Shaping bugs for Cham? #376

ohbendy · 2016-12-09T09:48:21Z

Zero consonant ꨀ (u+AA00)
This behaves in the same way as Burmese အ or Thai อ in that it can stand alone as a glottal stop consonant, or take diacritic marks as a vowel carrier (functioning like an independent vowel). In my tests, typing any diacritic mark after it is an invalid combination and dotted circles are inserted to carry the mark. The consonant ꨀ can also appear with medial ya ꨳ (AA33) or medial wa (AA36) with a diacritic, but these combinations generate dotted circles.

Unicode Cham proposal N3120 suggests "that applications permit ꨀ to bear any of the vowel signs”.

Independent vowels ꨄ, ꨃ
In one text, the independent vowel ꨄ (u+AA04) is modified by a preceding ꨰ vowel (u+AA30).
In several manuscripts, ꨃ (u+AA03) is modified with vowel lengthener ◌ꨩ (u+AA29).

N3120 mentions “Four of the other independent vowels are also attested bearing matras”, so generalising this means any combination of independent vowel plus diacritic should be allowed.

Combination of vowel ◌ꨭ (AA2D) with vowel lengthener ◌ꨩ (u+AA29)
This generates a dotted circle, though N3120 notes this combination is a long -uu- vowel, with AA29 typed/stored last.
Numerals with diacritics
I’ve found evidence of this in a number of manuscripts, but numeral + mark has created shaping errors in my tests with dotted circles being inserted.

Initially I thought the four issues above were USE bugs, but Andrew Glass advised me it's Firefox/Harfbuzz as "on Windows, independent vowels, consonants and digits are all given the same base class and will permit the standard clusters to form".

Combined medials below
A consonant can carry medial La (AA35) and medial Wa (AA36) together, but USE disallows this combination. Andrew Glass mentions this can be remedied, so Harfbuzz will also need to allow for this combination.

N3120 mentions "Three medial clusters occur: ◌ꨴꨶ -rwa, ◌ꨵꨳ -lya, and ◌ꨵꨶ -lwa”

lianghai · 2016-12-10T03:39:33Z

I can't reproduce any non-USE issue, leaving only the already-confirmed 2 issues of USE confirmed again. Ben, please clarify in what environment you're doing these tests.

From a developer's point of view I see there're 3 issues reported:

Invalid <vowel letter / digit, vowel sign / medial consonant sign>: can't reproduce.
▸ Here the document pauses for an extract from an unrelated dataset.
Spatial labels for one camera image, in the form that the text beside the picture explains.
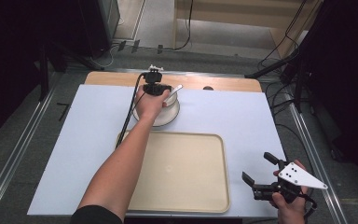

This report says HarfBuzz doesn't allow vowel letter or digit to be the base of vowel sign, medial consonant sign, or other combining marks. But HarfBuzz does allow this, conforming to the USE spec of how vowel letters and digits are classified to the "BASE" class just like consonant letters.
Invalid <base, U sign, AA sign> and other multiple vowel sign combinations: reproducible, confirmed USE issue.
Invalid <base, medial LA sign, medial WA sign> and other multiple medial consonant sign combination: reproducible, confirmed USE issue.

More about issue 2 and 3:

These issues have been discussed also on Twitter: https://twitter.com/lianghai/status/794637250361368576

Basically, the USE expects medial consonant signs and vowel signs stored in the standard visual order and only 1 medial consonant sign is allowed on each side: [MPre] [MAbv] [MBlw] [MPst], (VPre)* (VAbv)* (VBlw)* (VPst)*. These are problems.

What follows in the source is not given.